Pattern 4: Interval DP Problems
The Range Merging Pattern: State is
dp[i][j]= answer for range/substring[i...j]. Build from small intervals to large. Try all split points k between i and j.
The Core Pattern
Imagine you have a rope with numbered segments:
- You can only combine adjacent segments
- Combining has a cost or value
- You want to find the optimal way to combine all segments
- You start with small ranges (2-3 segments) and build up to the full rope
- For each range, you try all possible ways to split it
This is Interval DP.
Pattern Recognition
Keywords: "substring", "subarray", "range [i...j]", "merge", "split", "palindrome", "optimal parenthesization"
Structure:
- Operating on a contiguous range
[i...j] - Answer for larger range depends on smaller sub-ranges
- Need to try all ways to split the range
State: dp[i][j] = "best answer for range/substring from i to j"
Transition: Try all split points k between i and j:
dp[i][j] = best over all k of (dp[i][k] ⊕ dp[k+1][j] + merge_cost)
Build Order: By increasing length (length 1, 2, 3, ..., n)
Category 1: Core Interval DP Problems
1. Longest Palindromic Substring (LC 5)
Given a string s, return the longest palindromic substring in s.
Example: s = "babad" → "bab" or "aba"
State Definition: dp[i][j] = true if substring s[i...j] is a palindrome
Transition:
dp[i][j] = (s[i] == s[j]) && (j - i <= 2 || dp[i+1][j-1])
public String longestPalindrome(String s) {
int n = s.length();
if (n < 2) return s;
boolean[][] dp = new boolean[n][n];
int start = 0, maxLen = 1;
// Every single character is a palindrome
for (int i = 0; i < n; i++) {
dp[i][i] = true;
}
// Build by increasing length
for (int len = 2; len <= n; len++) {
for (int i = 0; i <= n - len; i++) {
int j = i + len - 1;
if (s.charAt(i) == s.charAt(j)) {
// If length is 2 or inner substring is palindrome
if (len == 2 || dp[i+1][j-1]) {
dp[i][j] = true;
start = i;
maxLen = len;
}
}
}
}
return s.substring(start, start + maxLen);
}
Palindrome property: A string is a palindrome if:
- First and last characters match
- Inner substring is also a palindrome
This creates the interval dependency: dp[i][j] depends on dp[i+1][j-1]

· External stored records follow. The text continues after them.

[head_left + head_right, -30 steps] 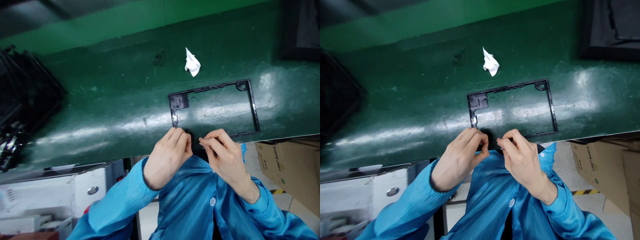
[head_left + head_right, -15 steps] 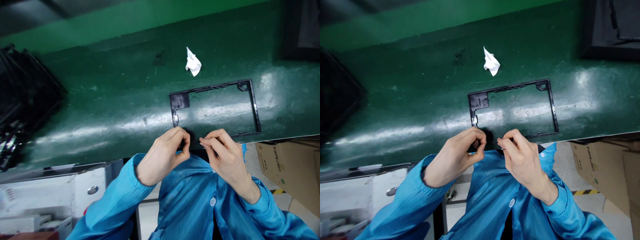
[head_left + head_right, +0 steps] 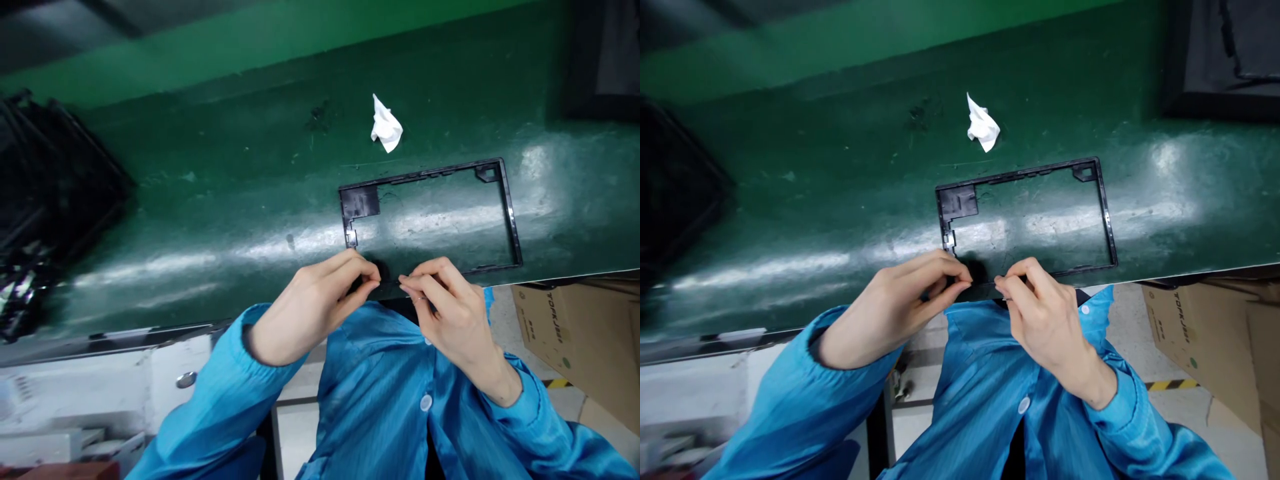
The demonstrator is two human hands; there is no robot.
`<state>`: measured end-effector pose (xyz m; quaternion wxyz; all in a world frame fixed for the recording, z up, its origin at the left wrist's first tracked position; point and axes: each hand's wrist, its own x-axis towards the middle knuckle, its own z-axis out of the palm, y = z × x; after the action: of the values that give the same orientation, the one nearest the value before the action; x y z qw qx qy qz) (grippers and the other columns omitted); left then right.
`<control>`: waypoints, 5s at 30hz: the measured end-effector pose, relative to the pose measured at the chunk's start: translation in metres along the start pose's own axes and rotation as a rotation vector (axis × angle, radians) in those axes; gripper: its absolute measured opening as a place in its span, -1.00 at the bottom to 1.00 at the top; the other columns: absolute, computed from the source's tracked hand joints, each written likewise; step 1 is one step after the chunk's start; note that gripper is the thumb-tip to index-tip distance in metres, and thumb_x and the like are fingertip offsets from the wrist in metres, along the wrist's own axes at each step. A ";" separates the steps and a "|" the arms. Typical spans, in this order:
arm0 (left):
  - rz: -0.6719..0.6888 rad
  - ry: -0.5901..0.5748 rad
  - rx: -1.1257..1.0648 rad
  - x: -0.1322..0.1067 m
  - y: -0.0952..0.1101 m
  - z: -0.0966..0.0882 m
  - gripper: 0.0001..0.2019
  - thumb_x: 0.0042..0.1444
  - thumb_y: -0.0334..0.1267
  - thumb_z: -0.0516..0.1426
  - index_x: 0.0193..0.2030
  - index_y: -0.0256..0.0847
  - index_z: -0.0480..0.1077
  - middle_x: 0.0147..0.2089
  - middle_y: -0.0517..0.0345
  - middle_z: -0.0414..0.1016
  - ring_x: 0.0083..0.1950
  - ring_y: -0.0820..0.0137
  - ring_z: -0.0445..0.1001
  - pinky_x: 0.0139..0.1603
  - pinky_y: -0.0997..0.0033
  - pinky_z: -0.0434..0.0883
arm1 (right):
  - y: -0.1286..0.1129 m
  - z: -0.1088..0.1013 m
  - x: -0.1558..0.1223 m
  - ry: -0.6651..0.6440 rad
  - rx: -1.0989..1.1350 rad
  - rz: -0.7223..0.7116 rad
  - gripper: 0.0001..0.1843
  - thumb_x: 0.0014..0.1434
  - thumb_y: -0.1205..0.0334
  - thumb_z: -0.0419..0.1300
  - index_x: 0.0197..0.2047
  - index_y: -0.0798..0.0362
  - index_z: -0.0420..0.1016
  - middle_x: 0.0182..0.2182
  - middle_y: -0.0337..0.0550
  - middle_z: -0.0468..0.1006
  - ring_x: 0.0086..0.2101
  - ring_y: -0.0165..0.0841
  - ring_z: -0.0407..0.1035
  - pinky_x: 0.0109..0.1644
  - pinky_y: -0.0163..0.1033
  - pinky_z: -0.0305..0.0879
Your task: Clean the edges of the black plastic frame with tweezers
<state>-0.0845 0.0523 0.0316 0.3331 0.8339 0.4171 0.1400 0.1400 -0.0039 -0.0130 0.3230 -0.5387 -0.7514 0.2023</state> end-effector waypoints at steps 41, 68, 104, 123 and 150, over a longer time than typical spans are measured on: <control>0.201 0.124 0.271 -0.012 -0.011 0.033 -0.94 0.46 -0.40 0.08 -0.05 -0.26 0.38 -0.18 0.06 0.51 -0.21 0.35 0.50 -0.16 0.37 0.52 | 0.001 -0.001 0.001 -0.003 -0.017 -0.002 -0.85 0.45 0.41 0.19 -0.10 0.08 0.61 -0.21 -0.17 0.59 -0.38 -0.47 0.46 -0.38 -0.30 0.31; 0.067 -0.015 0.168 0.002 -0.001 0.018 -0.87 0.40 -0.45 0.06 -0.14 -0.24 0.41 -0.24 0.16 0.43 -0.29 0.44 0.44 -0.25 0.47 0.41 | 0.002 -0.002 0.001 0.002 -0.019 -0.001 -0.83 0.42 0.45 0.20 -0.12 0.07 0.61 -0.20 -0.18 0.59 -0.37 -0.48 0.46 -0.38 -0.29 0.31; 0.088 0.153 0.320 -0.007 -0.005 0.019 -0.90 0.35 -0.45 0.07 -0.18 -0.25 0.39 -0.24 0.14 0.49 -0.32 0.45 0.49 -0.32 0.47 0.46 | 0.002 0.000 0.000 0.008 -0.015 0.011 -0.85 0.38 0.47 0.24 -0.13 0.07 0.60 -0.20 -0.19 0.58 -0.32 -0.44 0.51 -0.35 -0.28 0.33; 0.056 -0.037 -0.032 -0.006 -0.010 0.018 -0.86 0.30 -0.49 0.04 -0.12 -0.17 0.31 -0.15 0.23 0.52 -0.39 0.58 0.43 -0.39 0.60 0.32 | 0.003 0.000 0.000 0.002 -0.013 0.002 -0.84 0.38 0.48 0.21 -0.14 0.07 0.59 -0.21 -0.18 0.57 -0.32 -0.43 0.51 -0.34 -0.28 0.33; 0.201 -0.184 0.641 -0.010 0.025 -0.005 -0.73 0.39 -0.53 -0.05 -0.15 -0.31 0.47 -0.20 -0.03 0.49 -0.27 0.21 0.52 -0.27 0.22 0.58 | 0.004 0.000 0.000 0.005 -0.017 0.002 -0.83 0.38 0.48 0.19 -0.13 0.06 0.57 -0.20 -0.17 0.59 -0.35 -0.45 0.49 -0.37 -0.29 0.32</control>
<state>-0.0786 0.0358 0.0527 0.0749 0.9422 0.3239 -0.0418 0.1424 -0.0027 -0.0153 0.3202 -0.5425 -0.7517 0.1950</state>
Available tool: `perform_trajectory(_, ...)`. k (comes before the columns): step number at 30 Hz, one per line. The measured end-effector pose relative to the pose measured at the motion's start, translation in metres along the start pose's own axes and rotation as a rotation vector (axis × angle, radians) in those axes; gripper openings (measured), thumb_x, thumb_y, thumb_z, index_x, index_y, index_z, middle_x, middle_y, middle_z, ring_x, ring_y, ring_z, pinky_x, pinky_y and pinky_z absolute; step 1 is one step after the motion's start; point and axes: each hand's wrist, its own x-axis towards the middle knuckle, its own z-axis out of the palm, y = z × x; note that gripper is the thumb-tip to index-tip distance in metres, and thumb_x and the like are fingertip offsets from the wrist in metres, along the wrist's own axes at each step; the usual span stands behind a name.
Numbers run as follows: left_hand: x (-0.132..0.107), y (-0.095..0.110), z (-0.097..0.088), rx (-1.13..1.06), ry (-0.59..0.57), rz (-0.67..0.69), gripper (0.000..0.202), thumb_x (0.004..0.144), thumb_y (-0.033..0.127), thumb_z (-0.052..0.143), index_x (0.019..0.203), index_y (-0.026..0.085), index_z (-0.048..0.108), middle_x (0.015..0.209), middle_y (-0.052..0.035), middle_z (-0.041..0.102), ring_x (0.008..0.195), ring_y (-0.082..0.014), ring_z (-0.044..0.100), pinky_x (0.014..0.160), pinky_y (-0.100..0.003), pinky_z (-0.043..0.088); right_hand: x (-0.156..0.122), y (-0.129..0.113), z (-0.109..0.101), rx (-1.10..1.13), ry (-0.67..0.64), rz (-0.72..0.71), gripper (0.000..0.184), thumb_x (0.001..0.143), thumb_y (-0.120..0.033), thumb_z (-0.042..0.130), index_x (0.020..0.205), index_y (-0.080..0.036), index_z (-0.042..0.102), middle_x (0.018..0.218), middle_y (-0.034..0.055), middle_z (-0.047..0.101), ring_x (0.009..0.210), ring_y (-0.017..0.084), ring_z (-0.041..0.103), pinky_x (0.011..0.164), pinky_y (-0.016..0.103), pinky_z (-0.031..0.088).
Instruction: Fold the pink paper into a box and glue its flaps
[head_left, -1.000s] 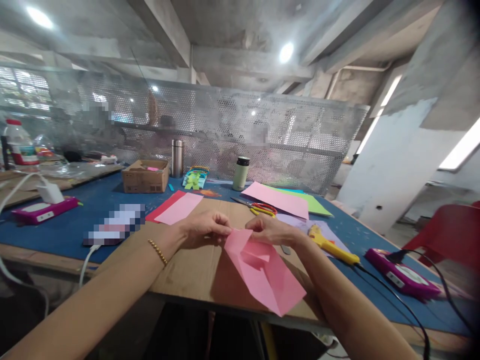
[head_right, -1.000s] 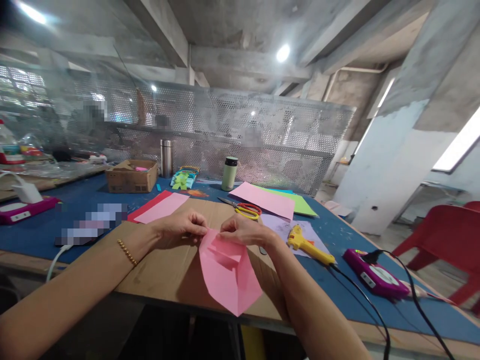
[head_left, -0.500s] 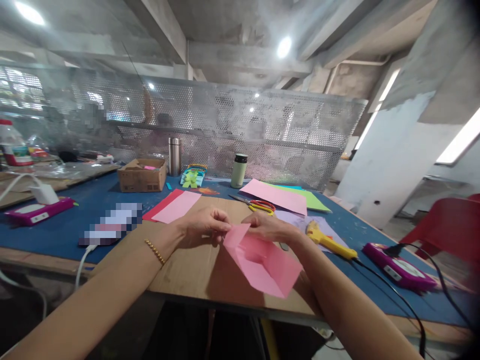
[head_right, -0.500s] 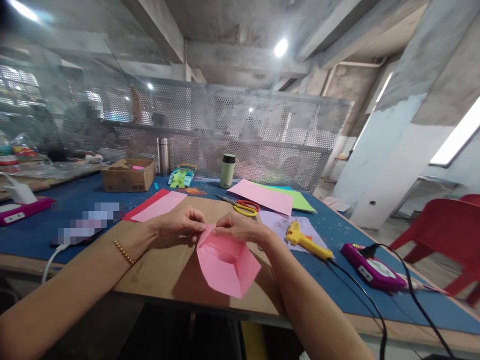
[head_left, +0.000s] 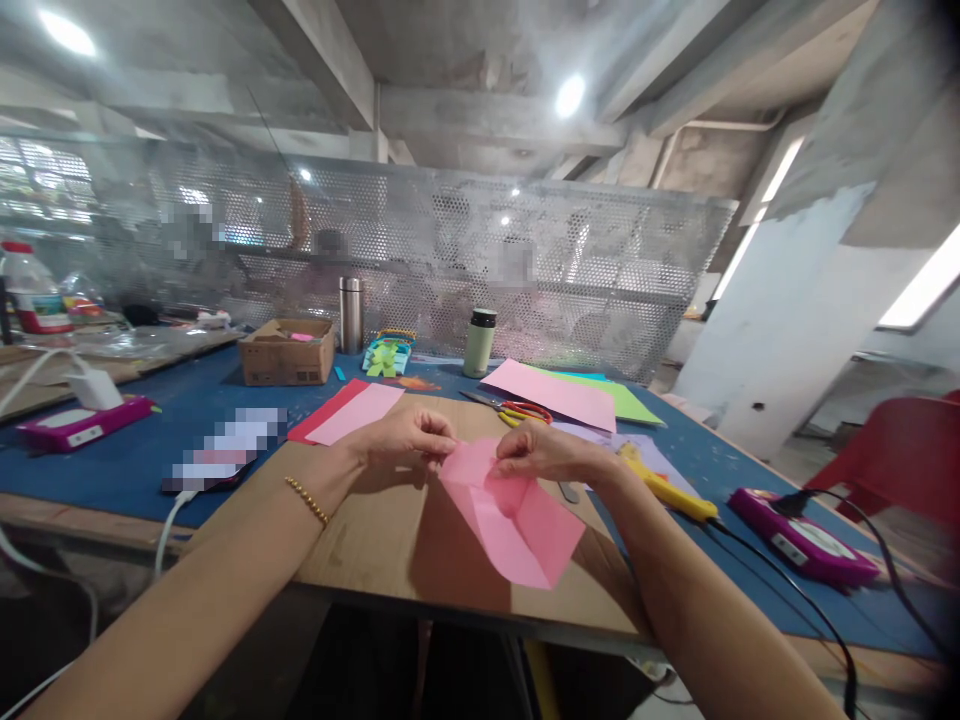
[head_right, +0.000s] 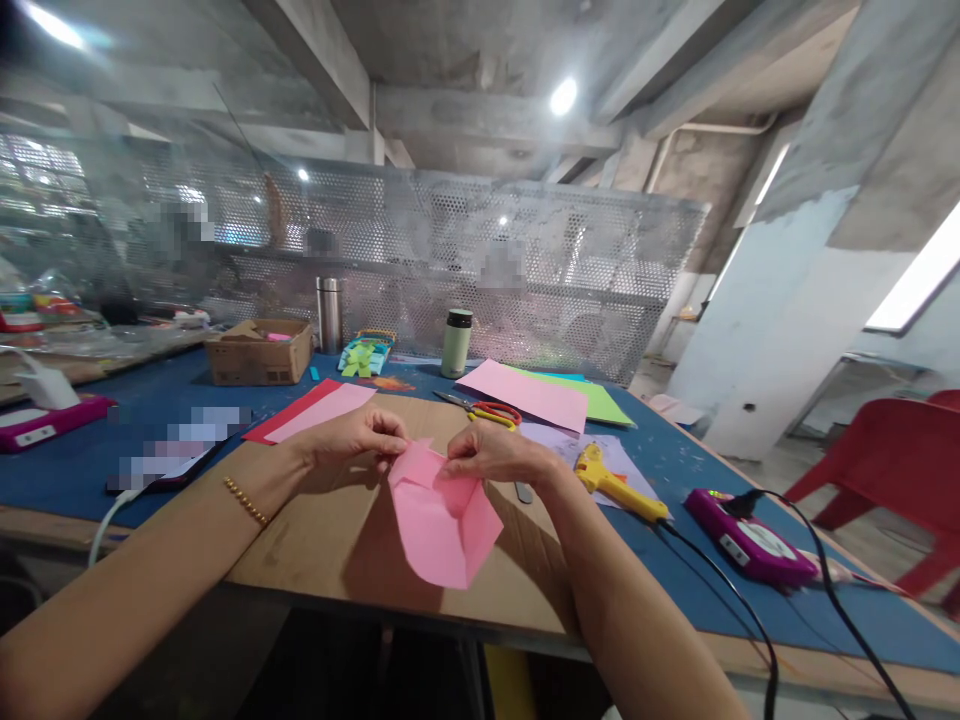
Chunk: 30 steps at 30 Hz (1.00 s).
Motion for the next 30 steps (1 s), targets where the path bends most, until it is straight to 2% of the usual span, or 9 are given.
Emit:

2. Palindromic Substrings (LC 647)
State Definition: dp[i][j] = true if s[i...j] is palindrome
Goal: Count all palindromic substrings
Transition: Same as Longest Palindromic Substring, but count instead of tracking max
public int countSubstrings(String s) {
int n = s.length();
boolean[][] dp = new boolean[n][n];
int count = 0;
// Single characters
for (int i = 0; i < n; i++) {
dp[i][i] = true;
count++;
}
// Build by length
for (int len = 2; len <= n; len++) {
for (int i = 0; i <= n - len; i++) {
int j = i + len - 1;
if (s.charAt(i) == s.charAt(j)) {
if (len == 2 || dp[i+1][j-1]) {
dp[i][j] = true;
count++;
}
}
}
}
return count;
}
- Longest Palindromic Substring: Find the maximum length
- Palindromic Substrings: Count all palindromes
Same structure, different goal!
3. Longest Palindromic Subsequence (LC 516)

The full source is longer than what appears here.